Changelog for Oban Pro v1.7

This release enhances workflows with sub-workflows and context sharing, overhauls queue partitioning for better performance, improves dynamic plugins, and adds various usability improvements.

See the v1.7 Upgrade Guide for complete upgrade steps and migration caveats.

🗂️ Workflow Tracking

Workflows now use a dedicated oban_workflows table to track workflow metadata in real-time. Database triggers maintain accurate counts as jobs transition between states, replacing expensive aggregation queries with simple lookups.

This enables workflow tracking for uniqueness, accurate stuck workflow rescuing, and Oban Web to display workflows using highly efficient queries.

Suspended State

Jobs waiting on workflow or chain dependencies now use a proper suspended state instead of the previous on_hold pseudo-state. This provides cleaner semantics, better query performance through simplified indexes, and enables the database triggers to track workflow state counts accurately.
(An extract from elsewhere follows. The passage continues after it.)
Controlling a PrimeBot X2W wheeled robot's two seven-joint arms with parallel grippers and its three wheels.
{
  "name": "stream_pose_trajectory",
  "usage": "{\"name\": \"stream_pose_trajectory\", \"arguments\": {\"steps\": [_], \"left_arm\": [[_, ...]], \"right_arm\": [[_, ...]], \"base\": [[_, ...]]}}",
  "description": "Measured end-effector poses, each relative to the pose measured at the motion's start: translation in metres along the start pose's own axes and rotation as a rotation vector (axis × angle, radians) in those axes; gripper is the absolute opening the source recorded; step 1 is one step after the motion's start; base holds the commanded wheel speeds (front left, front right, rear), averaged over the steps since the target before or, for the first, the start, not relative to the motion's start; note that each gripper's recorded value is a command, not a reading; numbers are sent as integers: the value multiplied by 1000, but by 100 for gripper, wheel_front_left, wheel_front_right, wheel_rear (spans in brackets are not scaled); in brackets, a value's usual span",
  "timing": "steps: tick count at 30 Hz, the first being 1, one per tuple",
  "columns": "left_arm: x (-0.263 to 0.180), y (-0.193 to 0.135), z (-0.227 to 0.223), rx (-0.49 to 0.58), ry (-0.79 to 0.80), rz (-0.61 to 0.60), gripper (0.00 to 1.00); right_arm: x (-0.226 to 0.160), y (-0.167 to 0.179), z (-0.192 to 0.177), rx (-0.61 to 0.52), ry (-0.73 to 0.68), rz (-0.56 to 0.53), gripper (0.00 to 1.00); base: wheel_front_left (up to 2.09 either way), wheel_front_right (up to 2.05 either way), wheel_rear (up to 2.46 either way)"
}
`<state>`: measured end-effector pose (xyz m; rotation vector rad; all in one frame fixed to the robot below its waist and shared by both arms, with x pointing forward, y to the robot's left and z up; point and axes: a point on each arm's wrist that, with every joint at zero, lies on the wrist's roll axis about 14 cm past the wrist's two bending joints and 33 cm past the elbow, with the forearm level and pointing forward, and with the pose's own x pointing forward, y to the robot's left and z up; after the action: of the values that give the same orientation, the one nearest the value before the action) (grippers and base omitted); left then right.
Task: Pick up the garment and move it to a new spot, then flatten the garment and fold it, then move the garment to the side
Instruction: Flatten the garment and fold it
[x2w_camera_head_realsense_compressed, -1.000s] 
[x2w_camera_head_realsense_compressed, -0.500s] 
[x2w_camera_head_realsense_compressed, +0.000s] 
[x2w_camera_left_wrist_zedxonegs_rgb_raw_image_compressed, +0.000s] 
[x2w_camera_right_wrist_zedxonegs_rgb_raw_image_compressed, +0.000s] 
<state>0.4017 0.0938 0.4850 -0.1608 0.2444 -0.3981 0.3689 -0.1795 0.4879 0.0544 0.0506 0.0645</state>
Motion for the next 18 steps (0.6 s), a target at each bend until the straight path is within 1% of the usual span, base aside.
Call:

Note that any in-flight workflows will continue to run normally, without any backfilling or data modification.

Unique Workflows

Workflows can now be created with unique: true to prevent multiple workflows with the same name from running concurrently:

Workflow.new(name: "daily-report", unique: true)
|> Workflow.add(:fetch, FetchWorker.new(%{}))
|> Workflow.add(:process, ProcessWorker.new(%{}), deps: [:fetch])
|> Oban.insert_all()

When a duplicate unique workflow is inserted, its jobs are marked with conflict?: true instead of being inserted, similar to how unique jobs work.

⚖️ Rate Limiting Overhaul

Rate limiting gains multiple algorithms, variable job weights, and a dedicated module for interacting with rate limits outside of job execution.

Multiple Algorithms

Three algorithms are now available, each with different trade-offs:

Sliding Window—Uses weighted averaging across two time buckets for smooth rate limiting without bursts at window boundaries.
Fixed Window—Resets the count when each period expires. Simple and predictable, but allows bursting at boundaries (e.g., allowed jobs at 11:59, then allowed more at 12:00).
Token Bucket—Tokens refill continuously at allowed / period per second. Allows controlled bursting up to allowed while maintaining the overall rate. Ideal for APIs that permit short bursts but enforce sustained limits.

queues: [
  sliding: [rate_limit: [allowed: 100, period: {1, :minute}, algorithm: :sliding_window]],
  fixed: [rate_limit: [allowed: 100, period: {1, :minute}, algorithm: :fixed_window]],
  bucket: [rate_limit: [allowed: 100, period: {1, :minute}, algorithm: :token_bucket]]
]

Weighted Jobs

Jobs can now consume variable amounts of rate limit capacity, with three ways to assign weights.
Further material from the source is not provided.